Your assignment:
Would you copy each line of the data below that has "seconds"?

Data excerpt:
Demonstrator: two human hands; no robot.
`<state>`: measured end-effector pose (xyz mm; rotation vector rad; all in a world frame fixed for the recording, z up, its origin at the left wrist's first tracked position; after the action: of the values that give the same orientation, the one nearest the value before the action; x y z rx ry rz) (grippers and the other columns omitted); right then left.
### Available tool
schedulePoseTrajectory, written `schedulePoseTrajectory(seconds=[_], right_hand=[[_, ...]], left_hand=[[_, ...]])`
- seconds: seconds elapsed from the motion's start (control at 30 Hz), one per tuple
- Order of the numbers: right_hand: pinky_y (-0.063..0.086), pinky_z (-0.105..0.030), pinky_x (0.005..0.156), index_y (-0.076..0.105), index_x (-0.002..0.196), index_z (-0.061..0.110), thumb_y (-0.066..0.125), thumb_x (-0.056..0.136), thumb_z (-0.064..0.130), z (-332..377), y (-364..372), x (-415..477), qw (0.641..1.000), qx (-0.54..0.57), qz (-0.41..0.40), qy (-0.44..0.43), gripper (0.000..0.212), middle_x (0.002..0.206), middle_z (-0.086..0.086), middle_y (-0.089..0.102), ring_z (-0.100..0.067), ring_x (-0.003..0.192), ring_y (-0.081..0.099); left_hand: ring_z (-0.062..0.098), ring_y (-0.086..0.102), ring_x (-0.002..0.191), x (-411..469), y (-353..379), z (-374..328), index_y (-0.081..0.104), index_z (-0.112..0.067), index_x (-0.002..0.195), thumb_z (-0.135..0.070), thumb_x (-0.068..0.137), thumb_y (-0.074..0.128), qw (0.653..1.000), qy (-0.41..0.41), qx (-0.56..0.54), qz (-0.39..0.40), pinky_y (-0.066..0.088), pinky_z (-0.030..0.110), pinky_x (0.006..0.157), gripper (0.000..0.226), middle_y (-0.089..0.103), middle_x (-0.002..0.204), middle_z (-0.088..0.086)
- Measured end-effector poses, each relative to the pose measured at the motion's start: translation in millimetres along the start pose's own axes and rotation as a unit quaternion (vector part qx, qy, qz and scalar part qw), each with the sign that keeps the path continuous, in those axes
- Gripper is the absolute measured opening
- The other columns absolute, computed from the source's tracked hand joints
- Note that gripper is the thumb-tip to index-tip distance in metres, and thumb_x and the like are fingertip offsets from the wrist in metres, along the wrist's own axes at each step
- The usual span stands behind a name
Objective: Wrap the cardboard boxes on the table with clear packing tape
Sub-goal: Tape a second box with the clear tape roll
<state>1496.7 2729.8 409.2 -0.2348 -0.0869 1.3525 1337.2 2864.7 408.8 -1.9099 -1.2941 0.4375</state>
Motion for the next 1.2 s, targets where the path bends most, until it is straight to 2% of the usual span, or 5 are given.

Written answer:
schedulePoseTrajectory, written `schedulePoseTrajectory(seconds=[_], right_hand=[[_, ...]], left_hand=[[_, ...]])`
- seconds: seconds elapsed from the motion's start (control at 30 Hz), one per tuple

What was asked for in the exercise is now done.